> [Goal of the exercise]: Omit the images, then repeat the listing exactly.

> [Provided material]:

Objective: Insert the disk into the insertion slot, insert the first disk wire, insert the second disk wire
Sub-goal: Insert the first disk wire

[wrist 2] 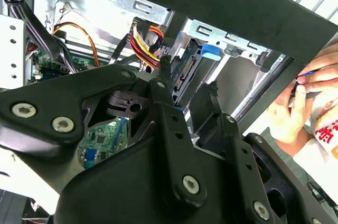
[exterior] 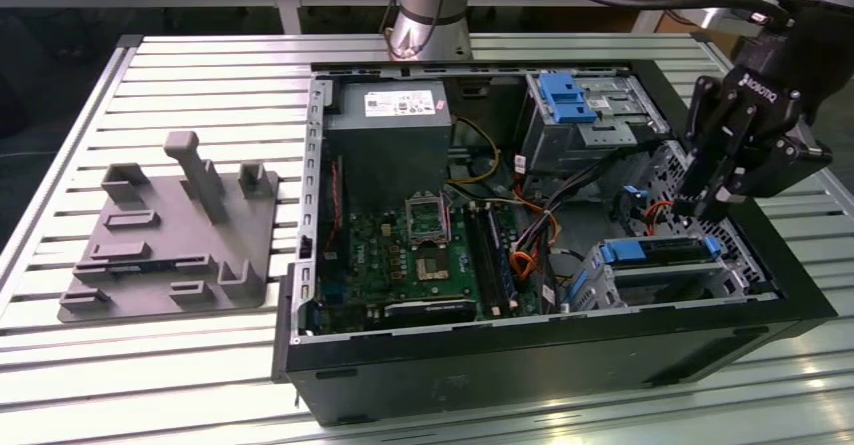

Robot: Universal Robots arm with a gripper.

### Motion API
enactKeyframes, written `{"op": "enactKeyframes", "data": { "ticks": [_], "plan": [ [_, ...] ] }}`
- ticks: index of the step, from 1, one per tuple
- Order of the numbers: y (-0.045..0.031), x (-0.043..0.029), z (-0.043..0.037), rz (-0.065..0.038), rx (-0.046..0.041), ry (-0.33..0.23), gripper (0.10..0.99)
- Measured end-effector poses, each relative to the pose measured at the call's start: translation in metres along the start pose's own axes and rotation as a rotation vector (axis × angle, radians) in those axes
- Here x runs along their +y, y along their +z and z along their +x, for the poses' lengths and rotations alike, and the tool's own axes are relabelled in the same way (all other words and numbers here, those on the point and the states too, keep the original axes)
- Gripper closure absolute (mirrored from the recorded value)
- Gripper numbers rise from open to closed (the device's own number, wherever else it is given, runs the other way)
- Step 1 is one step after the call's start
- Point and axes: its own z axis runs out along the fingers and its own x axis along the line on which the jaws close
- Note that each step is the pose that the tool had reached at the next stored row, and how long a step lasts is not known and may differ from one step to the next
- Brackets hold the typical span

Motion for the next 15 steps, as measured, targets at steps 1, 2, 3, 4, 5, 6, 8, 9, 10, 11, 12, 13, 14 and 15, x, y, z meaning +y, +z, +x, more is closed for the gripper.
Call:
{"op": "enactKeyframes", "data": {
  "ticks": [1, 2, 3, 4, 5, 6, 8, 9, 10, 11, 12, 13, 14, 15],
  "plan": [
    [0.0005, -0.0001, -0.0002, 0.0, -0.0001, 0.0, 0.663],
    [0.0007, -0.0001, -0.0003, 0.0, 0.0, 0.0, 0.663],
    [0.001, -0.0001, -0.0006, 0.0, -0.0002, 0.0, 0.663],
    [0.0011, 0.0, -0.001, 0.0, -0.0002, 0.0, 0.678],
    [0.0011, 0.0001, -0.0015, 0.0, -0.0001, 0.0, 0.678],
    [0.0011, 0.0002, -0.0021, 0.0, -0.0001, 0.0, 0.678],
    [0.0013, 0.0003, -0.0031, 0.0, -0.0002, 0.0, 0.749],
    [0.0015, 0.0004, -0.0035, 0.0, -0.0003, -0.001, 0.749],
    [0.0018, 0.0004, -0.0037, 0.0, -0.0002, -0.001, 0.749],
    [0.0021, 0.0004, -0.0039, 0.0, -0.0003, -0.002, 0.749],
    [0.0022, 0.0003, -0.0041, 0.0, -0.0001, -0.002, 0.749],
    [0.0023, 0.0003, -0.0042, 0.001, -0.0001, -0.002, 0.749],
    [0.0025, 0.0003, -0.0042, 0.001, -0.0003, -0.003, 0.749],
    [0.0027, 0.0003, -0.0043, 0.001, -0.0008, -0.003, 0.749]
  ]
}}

> [The answer]:
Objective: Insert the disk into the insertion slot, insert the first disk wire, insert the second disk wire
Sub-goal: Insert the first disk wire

[wrist 2] 
[exterior] 

Robot: Universal Robots arm with a gripper.

### Motion API
enactKeyframes, written `{"op": "enactKeyframes", "data": { "ticks": [_], "plan": [ [_, ...] ] }}`
- ticks: index of the step, from 1, one per tuple
- Order of the numbers: y (-0.045..0.031), x (-0.043..0.029), z (-0.043..0.037), rz (-0.065..0.038), rx (-0.046..0.041), ry (-0.33..0.23), gripper (0.10..0.99)
- Measured end-effector poses, each relative to the pose measured at the call's start: translation in metres along the start pose's own axes and rotation as a rotation vector (axis × angle, radians) in those axes
- Here x runs along their +y, y along their +z and z along their +x, for the poses' lengths and rotations alike, and the tool's own axes are relabelled in the same way (all other words and numbers here, those on the point and the states too, keep the original axes)
- Gripper closure absolute (mirrored from the recorded value)
- Gripper numbers rise from open to closed (the device's own number, wherever else it is given, runs the other way)
- Step 1 is one step after the call's start
- Point and axes: its own z axis runs out along the fingers and its own x axis along the line on which the jaws close
- Note that each step is the pose that the tool had reached at the next stored row, and how long a step lasts is not known and may differ from one step to the next
- Brackets hold the typical span

Motion for the next 15 steps, as measured, targets at steps 1, 2, 3, 4, 5, 6, 8, 9, 10, 11, 12, 13, 14 and 15, x, y, z meaning +y, +z, +x, more is closed for the gripper.
Call:
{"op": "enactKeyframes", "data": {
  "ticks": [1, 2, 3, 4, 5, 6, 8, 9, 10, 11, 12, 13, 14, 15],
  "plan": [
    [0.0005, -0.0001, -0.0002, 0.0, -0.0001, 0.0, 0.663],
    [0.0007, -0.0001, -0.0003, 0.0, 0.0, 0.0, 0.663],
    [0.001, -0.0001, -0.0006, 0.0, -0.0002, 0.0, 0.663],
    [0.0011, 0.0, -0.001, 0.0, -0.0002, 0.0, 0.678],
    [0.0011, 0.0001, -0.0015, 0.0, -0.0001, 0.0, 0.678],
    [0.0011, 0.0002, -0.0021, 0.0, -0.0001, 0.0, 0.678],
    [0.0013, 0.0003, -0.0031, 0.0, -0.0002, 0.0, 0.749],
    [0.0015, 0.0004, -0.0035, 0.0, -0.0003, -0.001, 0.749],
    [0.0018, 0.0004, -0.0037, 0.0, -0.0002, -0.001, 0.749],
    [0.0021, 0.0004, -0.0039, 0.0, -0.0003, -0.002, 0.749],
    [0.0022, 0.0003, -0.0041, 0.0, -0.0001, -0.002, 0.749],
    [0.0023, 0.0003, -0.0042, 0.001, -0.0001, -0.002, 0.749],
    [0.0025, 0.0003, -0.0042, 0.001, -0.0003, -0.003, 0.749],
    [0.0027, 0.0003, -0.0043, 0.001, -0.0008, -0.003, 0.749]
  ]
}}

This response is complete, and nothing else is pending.